The rule engine should:
- Accept artifacts produced by the artifact loader.
- Maintain a registry of detection rules.
- Execute each rule against applicable artifacts.
- Collect findings produced by rules.
High-level pipeline:
CLI
↓
Artifact Loader
↓
Rule Engine
↓
Findings
↓
Report Writer
Example rule types for v0.1:
- prompt injection detection
- tool privilege escalation detection
- data exfiltration detection
Example internal rule interface:
Rule
- id
- name
- applicable_artifacts
- evaluate(artifact)
Rules should return structured findings that include information such as:
- finding type
- severity
- affected component
- description
- evidence
These findings will later be serialized into OpenPAKT report format.
Alternatives Considered
1. Hardcode detection logic inside the scanner
Detection logic could be implemented directly in the scanner pipeline.

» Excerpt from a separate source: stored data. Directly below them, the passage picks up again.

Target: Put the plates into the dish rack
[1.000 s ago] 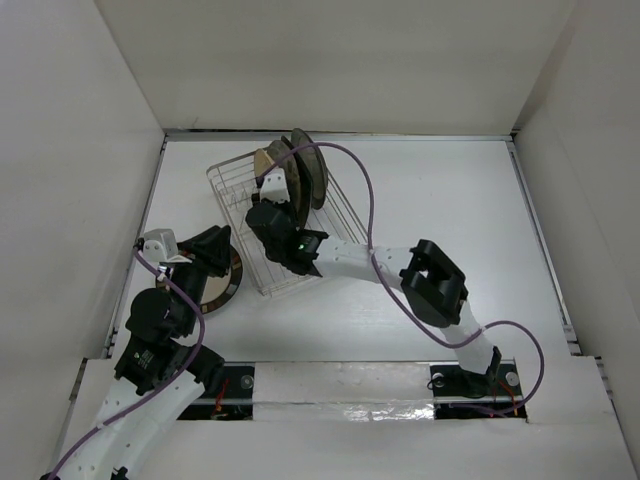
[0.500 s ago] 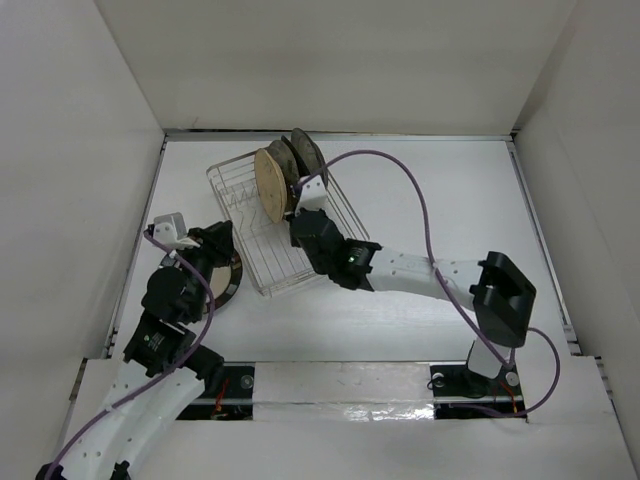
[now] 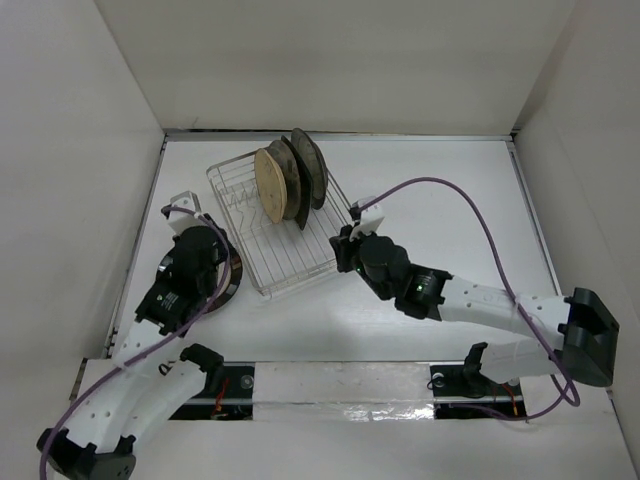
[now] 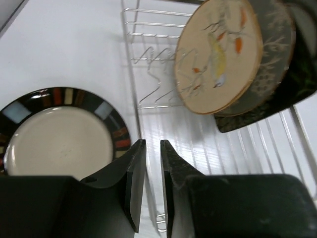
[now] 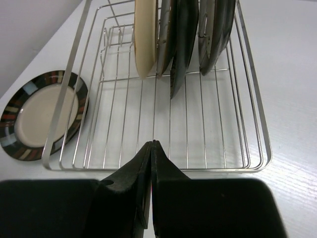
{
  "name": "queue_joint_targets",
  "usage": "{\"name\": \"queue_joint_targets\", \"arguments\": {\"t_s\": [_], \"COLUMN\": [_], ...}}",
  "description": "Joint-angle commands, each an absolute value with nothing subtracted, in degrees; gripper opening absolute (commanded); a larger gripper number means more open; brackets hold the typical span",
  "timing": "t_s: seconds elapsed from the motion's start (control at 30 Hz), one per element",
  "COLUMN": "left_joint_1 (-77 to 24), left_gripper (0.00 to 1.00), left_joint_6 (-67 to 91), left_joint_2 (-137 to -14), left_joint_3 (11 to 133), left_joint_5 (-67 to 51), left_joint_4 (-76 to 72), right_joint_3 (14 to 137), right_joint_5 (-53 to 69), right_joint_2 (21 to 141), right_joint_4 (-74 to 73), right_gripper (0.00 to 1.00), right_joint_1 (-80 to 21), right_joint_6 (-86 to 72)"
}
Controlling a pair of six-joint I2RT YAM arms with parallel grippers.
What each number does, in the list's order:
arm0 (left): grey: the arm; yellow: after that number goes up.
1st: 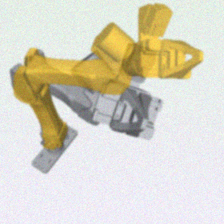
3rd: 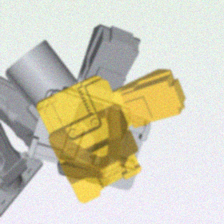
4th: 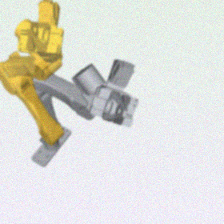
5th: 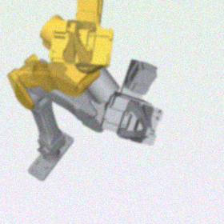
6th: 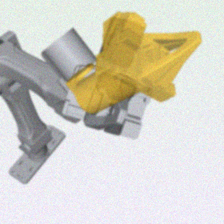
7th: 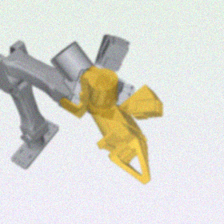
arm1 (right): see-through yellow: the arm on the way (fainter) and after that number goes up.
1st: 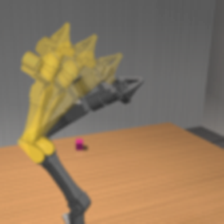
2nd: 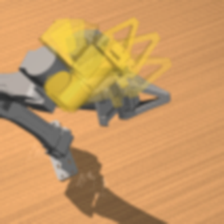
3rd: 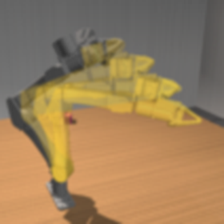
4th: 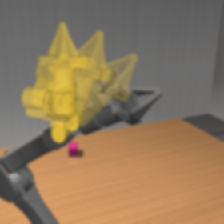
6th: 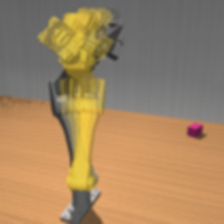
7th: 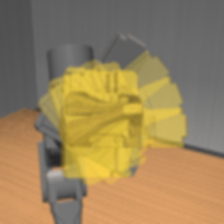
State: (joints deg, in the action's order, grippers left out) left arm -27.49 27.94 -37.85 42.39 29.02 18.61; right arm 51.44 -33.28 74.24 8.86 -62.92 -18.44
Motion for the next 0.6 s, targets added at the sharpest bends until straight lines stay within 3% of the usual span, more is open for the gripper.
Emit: {"name": "queue_joint_targets", "arguments": {"t_s": [0.0,0.03,0.07,0.3,0.43,0.57], "left_joint_1": [-20.5,-15.2,-1.5,10.8,15.5,18.5], "left_gripper": [0.16,0.14,0.14,0.25,0.44,0.45], "left_joint_6": [25.6,24.3,22.9,28.8,31.1,31.8], "left_joint_2": [-42.2,-42.3,-42.8,-53.2,-57.3,-61.1], "left_joint_3": [46.1,46.1,46.3,46.9,44.7,40.9], "left_joint_5": [28.2,23.9,18.2,-0.2,-4.2,-3.9], "left_joint_4": [24.4,22.5,20.5,19.7,20.0,17.2], "right_joint_3": [49.4,48.8,47.8,44.2,43.3,42.5], "right_joint_5": [-29.4,-28.4,-27.8,-26.2,-23.4,-21.6], "right_joint_2": [71.0,69.1,68.2,59.9,58.2,56.3], "right_joint_4": [12.2,12.4,12.3,10.7,10.2,10.6], "right_gripper": [0.07,0.07,0.08,0.1,0.11,0.11], "right_joint_1": [-62.1,-62.1,-62.1,-61.0,-58.7,-58.1], "right_joint_6": [-19.9,-20.0,-20.0,-19.7,-20.7,-21.4]}}
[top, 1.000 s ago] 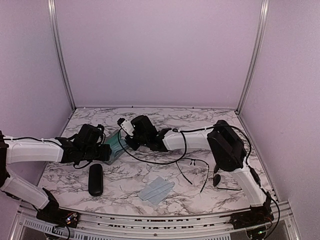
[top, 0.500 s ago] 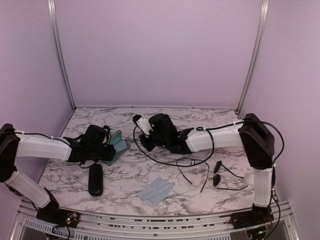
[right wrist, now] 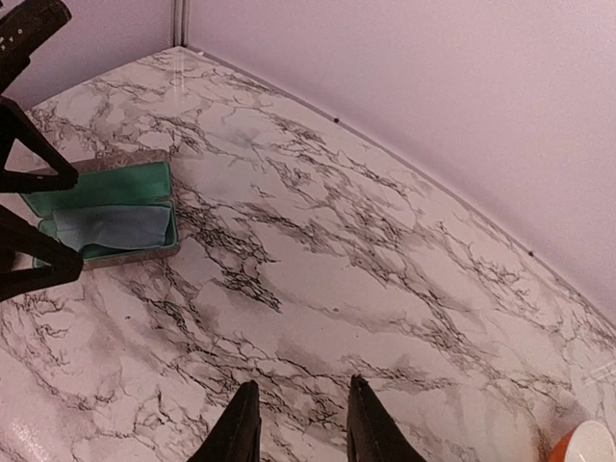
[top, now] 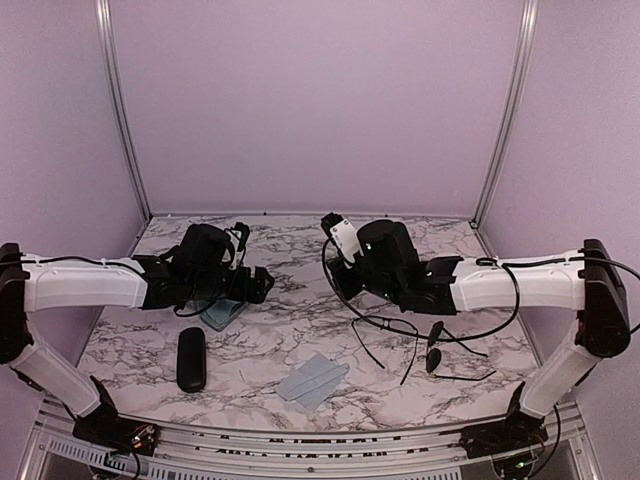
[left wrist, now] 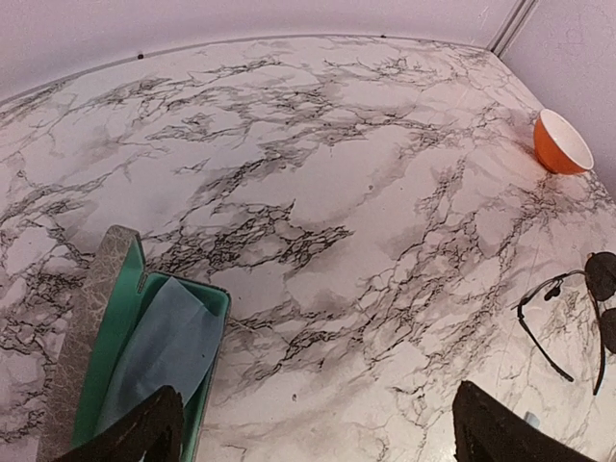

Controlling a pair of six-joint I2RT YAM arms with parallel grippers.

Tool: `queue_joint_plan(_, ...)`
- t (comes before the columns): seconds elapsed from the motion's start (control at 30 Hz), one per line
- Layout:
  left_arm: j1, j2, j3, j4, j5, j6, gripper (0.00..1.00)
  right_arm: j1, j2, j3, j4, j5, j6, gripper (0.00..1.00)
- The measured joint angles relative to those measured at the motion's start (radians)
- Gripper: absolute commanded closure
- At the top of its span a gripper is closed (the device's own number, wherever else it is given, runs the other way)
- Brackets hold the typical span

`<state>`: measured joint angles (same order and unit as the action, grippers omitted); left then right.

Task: Organize the sunglasses
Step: Adjust the folded cleaning cloth with the sunglasses case.

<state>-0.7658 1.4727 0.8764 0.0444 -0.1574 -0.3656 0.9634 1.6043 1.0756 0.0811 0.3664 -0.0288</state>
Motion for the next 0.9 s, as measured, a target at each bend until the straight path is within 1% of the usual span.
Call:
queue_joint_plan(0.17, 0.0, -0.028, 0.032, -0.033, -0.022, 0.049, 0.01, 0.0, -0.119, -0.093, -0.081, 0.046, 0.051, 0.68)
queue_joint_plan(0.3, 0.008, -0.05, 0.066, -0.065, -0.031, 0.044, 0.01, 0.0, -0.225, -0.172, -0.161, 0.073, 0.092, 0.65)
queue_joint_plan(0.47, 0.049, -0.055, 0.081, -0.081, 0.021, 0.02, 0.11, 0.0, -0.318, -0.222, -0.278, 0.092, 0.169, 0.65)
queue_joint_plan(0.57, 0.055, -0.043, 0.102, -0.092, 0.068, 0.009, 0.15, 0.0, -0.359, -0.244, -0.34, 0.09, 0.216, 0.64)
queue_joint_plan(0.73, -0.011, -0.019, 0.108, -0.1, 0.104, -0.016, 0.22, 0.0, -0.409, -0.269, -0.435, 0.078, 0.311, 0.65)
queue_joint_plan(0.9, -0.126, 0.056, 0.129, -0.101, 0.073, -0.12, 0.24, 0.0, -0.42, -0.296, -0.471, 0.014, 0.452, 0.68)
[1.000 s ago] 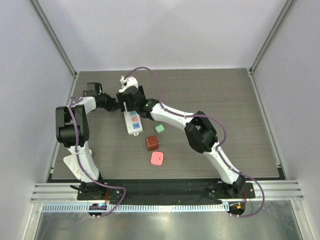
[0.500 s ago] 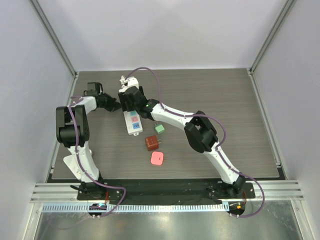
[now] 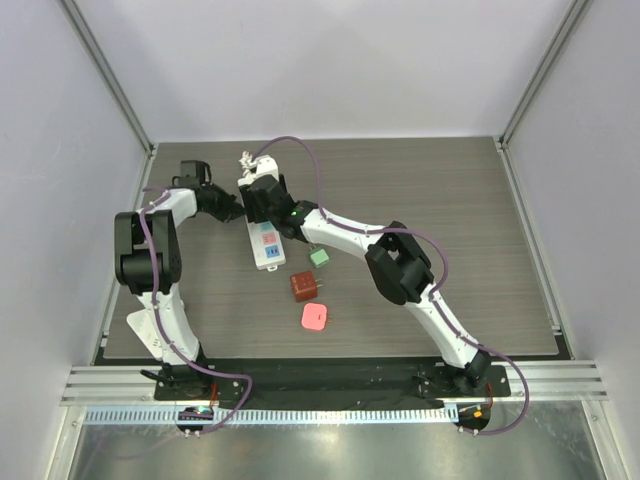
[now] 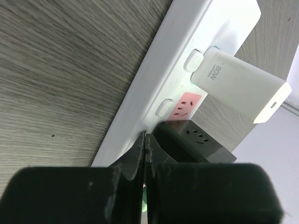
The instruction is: Pull the plug off the socket
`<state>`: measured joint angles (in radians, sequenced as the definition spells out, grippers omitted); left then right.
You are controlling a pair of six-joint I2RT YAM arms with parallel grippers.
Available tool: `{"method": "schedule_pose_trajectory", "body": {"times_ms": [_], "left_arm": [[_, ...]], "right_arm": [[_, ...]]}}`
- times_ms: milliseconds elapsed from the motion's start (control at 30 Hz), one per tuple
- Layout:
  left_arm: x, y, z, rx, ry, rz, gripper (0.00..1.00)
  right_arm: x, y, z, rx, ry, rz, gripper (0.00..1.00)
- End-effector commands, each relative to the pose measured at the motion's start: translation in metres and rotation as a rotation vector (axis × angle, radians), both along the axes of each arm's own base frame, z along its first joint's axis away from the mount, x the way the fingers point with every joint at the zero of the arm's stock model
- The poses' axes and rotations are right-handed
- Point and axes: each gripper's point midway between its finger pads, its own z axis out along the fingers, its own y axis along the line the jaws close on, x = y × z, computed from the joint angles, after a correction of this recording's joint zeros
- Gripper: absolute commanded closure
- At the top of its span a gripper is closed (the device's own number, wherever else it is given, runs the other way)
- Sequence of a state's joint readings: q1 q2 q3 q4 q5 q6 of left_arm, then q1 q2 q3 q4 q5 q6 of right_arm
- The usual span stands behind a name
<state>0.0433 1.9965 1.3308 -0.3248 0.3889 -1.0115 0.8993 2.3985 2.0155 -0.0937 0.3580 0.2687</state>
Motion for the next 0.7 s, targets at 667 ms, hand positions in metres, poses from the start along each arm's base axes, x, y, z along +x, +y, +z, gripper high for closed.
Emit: {"method": "schedule_pose_trajectory", "body": {"times_ms": [667], "left_arm": [[-0.027, 0.009, -0.039, 0.107, 0.164, -0.002, 1.0]], "right_arm": [[0.005, 0.016, -0.002, 0.035, -0.043, -0.04, 0.28]]}}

However, this approach would tightly couple scanning orchestration with security rules, making the system harder to extend and maintain.
2. Implement rules as external plugins
A plugin-based rule system could provide more extensibility.
However, plugin systems introduce additional complexity that is unnecessary for the v0.1 MVP.
A simple internal rule registry is sufficient for the first version.
Risks and Trade-offs
Rule complexity growth
Over time, rules may become more complex and require more sophisticated analysis techniques.
A modular rule interface helps mitigate this risk.
Performance considerations
Running many rules across large repositories could impact scan performance.
This can be optimized in future versions with filtering, caching, or parallel execution.
False positives
Some rule heuristics may produce false positives, especially in early versions.
This can be improved through rule refinement and community feedback.
Open Questions
- Should rules run against all artifacts or only specific artifact types?
- Should rules support configuration options in future versions?
- Should the rule engine support parallel execution in later versions?
- Should rule metadata include mapping to OpenPAKT taxonomy identifiers?
Examples
Example scan invocation:
detektor scan ./repo
Expected behavior:
- Artifacts are loaded from the repository.
- The rule engine executes detection rules.
- Rules produce findings when potential security issues are detected.
- Findings are passed to the report generation component.
Next Steps
If this proposal is accepted:
- Define a rule interface for detection rules.
- Implement a rule registry within the rule engine.
- Implement the rule execution pipeline.
- Create initial rule placeholders for v0.1.
- Integrate rule engine execution into the scan pipeline.